*SUPPLIED DATA*
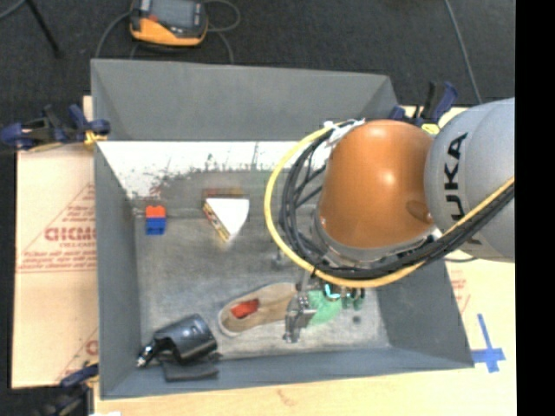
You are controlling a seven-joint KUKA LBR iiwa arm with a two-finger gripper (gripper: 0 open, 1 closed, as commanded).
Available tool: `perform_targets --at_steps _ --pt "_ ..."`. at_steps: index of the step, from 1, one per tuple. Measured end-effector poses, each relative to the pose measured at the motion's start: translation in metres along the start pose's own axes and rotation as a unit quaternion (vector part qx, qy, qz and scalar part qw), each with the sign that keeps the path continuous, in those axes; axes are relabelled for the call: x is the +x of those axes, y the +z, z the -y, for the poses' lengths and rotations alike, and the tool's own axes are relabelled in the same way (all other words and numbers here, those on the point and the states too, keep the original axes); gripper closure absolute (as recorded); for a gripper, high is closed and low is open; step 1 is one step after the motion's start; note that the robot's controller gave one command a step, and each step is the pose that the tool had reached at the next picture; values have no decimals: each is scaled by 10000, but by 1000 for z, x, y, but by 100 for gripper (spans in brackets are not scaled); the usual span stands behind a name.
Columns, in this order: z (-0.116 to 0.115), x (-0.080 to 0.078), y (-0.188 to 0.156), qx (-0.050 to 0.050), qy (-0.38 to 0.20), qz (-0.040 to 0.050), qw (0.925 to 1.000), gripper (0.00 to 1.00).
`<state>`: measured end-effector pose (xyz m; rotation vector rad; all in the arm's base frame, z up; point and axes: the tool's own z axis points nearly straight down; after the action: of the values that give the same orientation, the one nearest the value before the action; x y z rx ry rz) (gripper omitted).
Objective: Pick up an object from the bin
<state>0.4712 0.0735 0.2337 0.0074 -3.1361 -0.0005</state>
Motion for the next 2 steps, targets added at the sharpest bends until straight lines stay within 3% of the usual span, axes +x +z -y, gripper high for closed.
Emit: perform_targets --at_steps 1,2 --pt "0 -2 -4 -6 16 40 10000 0" --pt "-1 -34 35 3 -386 73 9992 0"
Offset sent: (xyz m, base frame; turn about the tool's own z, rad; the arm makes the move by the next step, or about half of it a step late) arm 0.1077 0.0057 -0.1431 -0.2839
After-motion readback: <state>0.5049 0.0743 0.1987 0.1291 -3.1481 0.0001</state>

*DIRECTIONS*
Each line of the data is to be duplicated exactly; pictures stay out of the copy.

*OUTPUT FOR THIS EXERCISE*
You are controlling a seven-joint KUKA LBR iiwa arm with a two-finger gripper (gripper: 0 open, 1 closed, as commanded).
Available tool: `perform_targets --at_steps _ --pt "_ ..."`. at_steps: index of the step, from 1, one per tuple. Measured end-effector poses, each relative to the pose measured at the motion's start: translation in metres along the start pose's own axes and rotation as a unit quaternion (vector part qx, qy, qz and scalar part qw), each with the sign that keeps the path continuous, in those axes; axes are relabelled for the call: x is the +x of those axes, y the +z, z the -y, for the poses' lengths and rotations alike, and the tool's own axes are relabelled in the same way (all other words and numbers here, those on the point and the states too, keep the original axes); gripper closure absolute (as recorded); for a gripper, high is closed and low is open; step 1 is one step after the motion's start; note that the robot's controller gave one command a step, and each step is the pose that the tool had reached at the next picture; values have no decimals: each is scaled by 10000, but by 1000 for z, x, y, but by 100 for gripper (spans in brackets are not scaled); the usual span stands behind a name.
Columns, in this order: z (-0.116 to 0.115), x (-0.080 to 0.078), y (-0.188 to 0.156), qx (-0.050 to 0.050), qy (-0.38 to 0.20), qz (-0.040 to 0.050), qw (0.925 to 1.000), gripper (0.00 to 1.00).
`<state>`: measured end-effector pose (xyz m; rotation vector rad; all in the arm's base frame, z up; point and axes: the tool's own z axis points nearly straight down; after the action: of the values that give the same orientation, the one nearest the value before the action; x y z rx ry rz) (gripper omitted).
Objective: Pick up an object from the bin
<state>0.4712 0.0735 0.2337 0.0074 -3.1361 -0.0005</state>
Motion for the next 2 steps, targets added at the sharpest bends until straight lines stay within 3% of the usual span, axes +x +z -y, gripper high for closed.
Emit: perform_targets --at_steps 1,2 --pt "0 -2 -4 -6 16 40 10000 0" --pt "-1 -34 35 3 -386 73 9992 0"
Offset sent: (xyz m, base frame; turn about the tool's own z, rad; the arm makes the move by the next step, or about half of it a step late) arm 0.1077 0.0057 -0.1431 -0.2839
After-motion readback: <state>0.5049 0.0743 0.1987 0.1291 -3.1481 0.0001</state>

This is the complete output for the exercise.